Final Exam Details: 18-DECEMBER-2009
The final examination for APM 346 is scheduled for Friday, 18 December, 9-12 p.m. (Office Hours: Wednesday 16 December, 4-6 p.m.) Room assignments and other details are avaiable on the U.T. exam time table ( http://www.artsci.utoronto.ca/current/undergraduate/exams/dec09 ) . Course material includes chapters 1-5 in the textbook and all material covered in the lecture notes. Students are strongly encouraged to review Homeworks: 1 – 8, Midterm Test 1 and Midterm Test 2 during the final exam preparation. Structure of the final exam: quiz part (52 %) = 10 questions and problem solving part (48 %): 4 problems = 12 *4. Quiz part combines some not all questions: from quiz parts of the two midterm tests plus Fourier transform, max.-min. principle questions, energy method questions, Laplace equation. For the problem solving part it would be usefull to practice a lot with separation of variables and Fourier series method for different intervals, for rectangular domains and for different boundary conditions. Good luck !

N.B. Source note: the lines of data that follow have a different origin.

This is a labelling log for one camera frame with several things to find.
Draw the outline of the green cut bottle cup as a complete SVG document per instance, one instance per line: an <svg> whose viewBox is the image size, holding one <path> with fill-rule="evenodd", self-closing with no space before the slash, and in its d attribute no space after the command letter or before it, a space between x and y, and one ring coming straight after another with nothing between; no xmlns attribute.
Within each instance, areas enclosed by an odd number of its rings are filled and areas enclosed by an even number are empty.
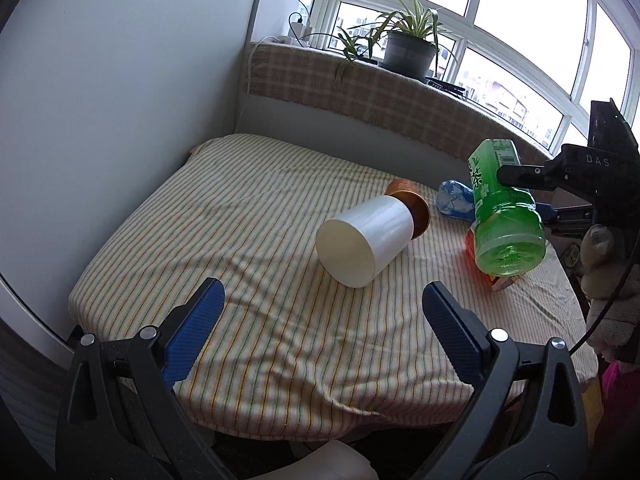
<svg viewBox="0 0 640 480"><path fill-rule="evenodd" d="M508 139L486 139L470 155L475 207L474 258L492 276L520 276L544 260L546 234L533 195L498 180L498 170L517 167L518 151Z"/></svg>

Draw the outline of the striped table cloth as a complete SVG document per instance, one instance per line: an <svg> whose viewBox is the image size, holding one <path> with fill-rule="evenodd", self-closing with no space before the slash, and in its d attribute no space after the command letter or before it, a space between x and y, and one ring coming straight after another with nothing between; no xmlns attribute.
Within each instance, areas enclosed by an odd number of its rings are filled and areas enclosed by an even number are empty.
<svg viewBox="0 0 640 480"><path fill-rule="evenodd" d="M318 227L390 180L264 136L207 141L96 254L70 316L102 340L124 339L160 324L206 278L221 281L224 312L176 395L199 425L270 440L455 420L472 390L424 318L432 281L516 340L578 343L582 309L554 250L495 292L465 251L468 225L441 214L368 286L331 278L314 250Z"/></svg>

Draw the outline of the orange paper cup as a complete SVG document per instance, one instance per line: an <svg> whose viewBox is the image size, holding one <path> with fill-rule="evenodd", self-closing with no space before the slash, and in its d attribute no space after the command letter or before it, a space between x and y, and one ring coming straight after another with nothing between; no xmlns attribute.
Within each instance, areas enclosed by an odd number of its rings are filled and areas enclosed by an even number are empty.
<svg viewBox="0 0 640 480"><path fill-rule="evenodd" d="M413 221L412 238L422 236L431 223L431 211L416 182L397 178L387 185L385 194L401 201L411 214Z"/></svg>

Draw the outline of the blue cut bottle cup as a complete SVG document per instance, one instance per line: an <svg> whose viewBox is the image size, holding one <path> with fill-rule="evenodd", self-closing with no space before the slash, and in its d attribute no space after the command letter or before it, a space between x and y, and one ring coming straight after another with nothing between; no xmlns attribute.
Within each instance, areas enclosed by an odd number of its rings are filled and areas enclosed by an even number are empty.
<svg viewBox="0 0 640 480"><path fill-rule="evenodd" d="M475 220L473 191L457 180L446 180L439 185L436 208L447 217L469 222Z"/></svg>

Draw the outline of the white plastic cup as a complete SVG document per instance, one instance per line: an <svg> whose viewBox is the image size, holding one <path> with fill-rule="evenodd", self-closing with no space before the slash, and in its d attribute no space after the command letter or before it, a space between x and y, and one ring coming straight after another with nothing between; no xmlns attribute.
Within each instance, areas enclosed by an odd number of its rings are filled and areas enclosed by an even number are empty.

Second Midterm Test Details:
The first midterm test will be written during regularly scheduled lecture time on Monday, November 2, lasting about 1.5 hours The test will be written in room GB 404 (A – L) and GB 405 (M – Z) between 8:30am and 10:00am, NOT in the usual lecture room! GB is Galbraith Building.
The test may cover
Lecture notes: 11 – 20, Sections from the textbook: 2.8; 3.1 – 3.6; 4.7 – 4.10; 5.3; repeat 4.1, 4.3 Homeworks: 4-6.
Some of the topics that may be covered by the test include:
- General Fourier Series Questions: sin, cos, full Fourier Series, diferent types of convergence
- Separation of variables: solutions of eigenvalues problems, symmetric boundary conditions, general solution of BVP.
- Solving homogeneous initial value problems on closed intervals by separation of variables.
- Solving nonhomogeneous initial value problems by general Fourier method on closed intervals.
- Fourier Integral as a limiting case of Fourier Series.
- Solving initial value problems by Fourier Integral.
- Comparison of D’Alembert solutions and Fourier Series solutions.
Midterm Test II solutions and marking scheme.
First Midterm Test Details:
The first midterm test will be written during regularly scheduled lecture time on Monday, October 5, lasting about 1.5 hours The test will be written in room GB 404 (A – L) and GB 405 (M – Z) between 8:30am and 10:00am, NOT in the usual lecture room! GB is Galbraith Building.
The test may cover
Lecture notes: 1 – 10, Sections from the textbook: 1.1 – 1.4; 2.1 – 2.3; 2.6; 4.1 – 4.3 (partially), Homeworks: 1-3.
Some of the topics that may be covered by the test include:
- General PDE classifications: order of an equation, linear, nonlinear, homogeneous, inhomogeneous
- Types of the second order PDE: elliptic, parabolic, hyperbolic.
- General solutions of the first-order linear PDE with constant and non-constant coefficients.
- Initial value problems for the first-order linear and quasi-linear PDEs
- Domain of the well-posedness for the initial value problem. Uniqueness and non-uniqueness of the solution.
- General solution of the wave equation with constant coefficients. Initial value problem for the wave equation.
- Change of variables and transformation to the canonical form.
Midterm Test I marking scheme.
GENERAL INFORMATION:
The midterm tests will last approximately 1.5 hours and will be held during regularly scheduled lecture time.
The midterm tests and final exam will be closed book (i.e., NO aids allowed), and the midterm should be written in pen (remarking requests for tests written in pencil will not be accepted) – the test paper will have lots of room for rough work. Colour pencils should be used for pictures.